Marlene subió al baño de Eloísa, su hermana mayor, con Gregorio, un arquitecto amigo de la familia. Una sombra oscura e irregular bordeaba la bañera, dando un aspecto horrendo a ese ambiente tan bien decorado, en el que destacaba una colección de muestras de perfumes, colocados sobre repisas de cristal, cortadas a medida. El mármol travertino no había sido una buena elección para el piso; es muy poroso.
Él sugirió aplicar algún limpiador, pero ella le explicó que nada había funcionado: las manchas de sangre, simplemente no salen.
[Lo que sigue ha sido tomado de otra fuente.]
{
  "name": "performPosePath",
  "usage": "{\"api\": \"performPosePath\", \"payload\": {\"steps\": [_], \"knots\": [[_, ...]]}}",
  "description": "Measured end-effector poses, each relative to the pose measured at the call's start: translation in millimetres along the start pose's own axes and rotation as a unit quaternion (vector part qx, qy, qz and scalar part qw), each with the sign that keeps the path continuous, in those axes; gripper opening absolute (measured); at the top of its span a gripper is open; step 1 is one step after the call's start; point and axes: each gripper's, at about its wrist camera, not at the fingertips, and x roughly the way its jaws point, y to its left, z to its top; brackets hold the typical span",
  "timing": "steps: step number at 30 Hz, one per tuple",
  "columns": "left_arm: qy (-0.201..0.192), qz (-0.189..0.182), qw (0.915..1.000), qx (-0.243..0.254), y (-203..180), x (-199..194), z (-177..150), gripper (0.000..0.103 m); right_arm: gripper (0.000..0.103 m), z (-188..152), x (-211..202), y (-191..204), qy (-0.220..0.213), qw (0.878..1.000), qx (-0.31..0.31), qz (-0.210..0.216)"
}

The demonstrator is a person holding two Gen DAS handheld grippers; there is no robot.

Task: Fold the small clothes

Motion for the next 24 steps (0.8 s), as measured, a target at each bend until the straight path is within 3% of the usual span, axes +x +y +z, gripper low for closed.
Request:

Le contó que a Eloísa la encontraron en la bañera, con profundos cortes en las muñecas. En su laptop se veía un video en el que su novio aparecía con su mejor amiga.

Susana

Las olas se estrellaban con fuerza contra el malecón, levantando montañas de espuma. Su ronco rugido terminaba en un silbido apenas audible, mientras el mar se retiraba de nuevo a sus dominios lamiendo la arena.
Aquella mañana, lamía algo más: un vestido rojo, unos pies pequeños, una melena negra. Se llamaba Susana.
La encontró un deportista, quien dio aviso a las autoridades. El forense encontró en su mano una nota, en la que aún se podía leer: “No puedo más”.
Su esposo acudió a la morgue a reconocer el cadáver; lo que no pudo reconocer fueron sus motivos. Nunca pensó que la depresión la acorralara de tal manera. Estaba desolado.